**What to do:** Write out the data once more, exactly as it reads.
:::::
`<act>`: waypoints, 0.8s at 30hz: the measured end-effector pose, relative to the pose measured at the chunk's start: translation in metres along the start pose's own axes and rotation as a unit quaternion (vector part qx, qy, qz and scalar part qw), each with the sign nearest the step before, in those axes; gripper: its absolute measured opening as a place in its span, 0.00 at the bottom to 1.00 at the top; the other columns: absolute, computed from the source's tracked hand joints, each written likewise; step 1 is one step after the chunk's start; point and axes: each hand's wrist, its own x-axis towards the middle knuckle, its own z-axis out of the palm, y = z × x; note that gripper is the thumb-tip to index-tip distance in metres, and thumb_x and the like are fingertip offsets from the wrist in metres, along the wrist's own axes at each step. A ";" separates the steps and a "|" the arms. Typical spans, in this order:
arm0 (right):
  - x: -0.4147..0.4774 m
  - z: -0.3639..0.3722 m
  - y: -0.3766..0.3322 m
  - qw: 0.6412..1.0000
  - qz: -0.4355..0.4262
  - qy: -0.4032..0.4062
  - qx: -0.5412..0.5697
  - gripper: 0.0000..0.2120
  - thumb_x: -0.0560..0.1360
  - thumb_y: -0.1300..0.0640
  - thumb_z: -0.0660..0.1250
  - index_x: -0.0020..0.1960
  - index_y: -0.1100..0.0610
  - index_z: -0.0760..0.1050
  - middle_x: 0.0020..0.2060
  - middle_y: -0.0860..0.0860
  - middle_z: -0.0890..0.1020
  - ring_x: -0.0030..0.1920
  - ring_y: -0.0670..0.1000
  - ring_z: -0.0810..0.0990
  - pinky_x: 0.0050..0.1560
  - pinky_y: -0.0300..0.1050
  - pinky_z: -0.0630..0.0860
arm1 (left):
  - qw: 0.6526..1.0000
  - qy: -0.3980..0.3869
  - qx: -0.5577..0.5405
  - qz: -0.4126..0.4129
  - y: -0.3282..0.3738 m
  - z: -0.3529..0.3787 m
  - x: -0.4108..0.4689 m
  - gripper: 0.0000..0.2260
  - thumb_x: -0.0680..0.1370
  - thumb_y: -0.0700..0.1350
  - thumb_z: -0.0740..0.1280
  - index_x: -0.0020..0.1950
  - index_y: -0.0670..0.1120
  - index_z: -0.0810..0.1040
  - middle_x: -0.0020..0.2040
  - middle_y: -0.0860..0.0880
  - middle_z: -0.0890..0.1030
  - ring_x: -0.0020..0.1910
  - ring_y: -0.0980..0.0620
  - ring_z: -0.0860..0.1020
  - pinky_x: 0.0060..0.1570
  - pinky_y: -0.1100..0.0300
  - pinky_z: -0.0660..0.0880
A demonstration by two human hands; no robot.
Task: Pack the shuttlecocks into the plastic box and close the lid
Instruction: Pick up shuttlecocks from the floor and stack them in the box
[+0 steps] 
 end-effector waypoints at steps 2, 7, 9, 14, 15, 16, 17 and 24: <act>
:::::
**Response:**
`<act>`: waypoints, 0.8s at 30hz: the measured end-effector pose, relative to the pose measured at the chunk's start: translation in metres along the start pose's own axes and rotation as a unit quaternion (vector part qx, qy, qz and scalar part qw), each with the sign nearest the step before, in those axes; gripper: its absolute measured opening as a place in its span, 0.00 at the bottom to 1.00 at the top; the other columns: absolute, computed from the source's tracked hand joints, each written likewise; step 1 is one step after the chunk's start; point and axes: each hand's wrist, its own x-axis towards the middle knuckle, its own z-axis out of the palm, y = z × x; note that gripper is the thumb-tip to index-tip distance in metres, and thumb_x and the like are fingertip offsets from the wrist in metres, along the wrist's own axes at each step. A ";" separates the steps and a "|" the arms. Typical spans, in this order:
arm0 (right):
  - x: -0.4147..0.4774 m
  - z: -0.3639..0.3722 m
  - y: -0.3766..0.3322 m
  - qw: 0.6412..1.0000
  - qz: -0.4355..0.4262
  - qy: -0.4032..0.4062
  - qx: -0.5412..0.5697
  - gripper: 0.0000..0.2120
  - thumb_x: -0.0560..0.1360
  - thumb_y: -0.1300..0.0640
  - thumb_z: -0.0660..0.1250
  - index_x: -0.0020..0.1960
  - index_y: -0.1100..0.0610
  - index_z: -0.0760..0.1050
  - middle_x: 0.0020..0.2060
  - middle_y: -0.0860..0.0860
  - middle_z: -0.0890..0.1020
  - ring_x: -0.0030..0.1920
  - ring_y: -0.0670..0.1000
  - ring_z: -0.0810..0.0990
  - pinky_x: 0.0050..0.1560
  - pinky_y: -0.0300..0.1050
  - pinky_z: -0.0630..0.0860
arm1 (left):
  - qw: 0.6526..1.0000
  - qy: -0.3980..0.3869
  - qx: -0.5577..0.5405
  - qz: -0.4126..0.4129
  - y: -0.3282..0.3738 m
  - z: -0.3529..0.3787 m
  - x: -0.4108..0.4689 m
  - gripper: 0.0000..0.2260
  - thumb_x: -0.0680..0.1370
  - thumb_y: -0.0700..0.1350
  - thumb_z: -0.0740..0.1280
  - index_x: -0.0020..0.1950
  - index_y: -0.0670..0.1120
  - index_z: -0.0810..0.1040
  - middle_x: -0.0020..0.2040
  - middle_y: -0.0860..0.0880
  - middle_z: -0.0890..0.1030
  - ring_x: -0.0020..0.1910
  - ring_y: -0.0980..0.0620
  - ring_z: -0.0860..0.1020
  - pinky_x: 0.0060..0.1570
  - pinky_y: -0.1100..0.0300
  - pinky_z: -0.0660..0.0880
A demonstration by two human hands; no robot.
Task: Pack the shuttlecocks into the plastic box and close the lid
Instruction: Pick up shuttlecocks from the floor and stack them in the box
[+0 steps] 
 end-effector waypoints at steps 2, 7, 9, 14, 15, 16, 17 and 24: <act>

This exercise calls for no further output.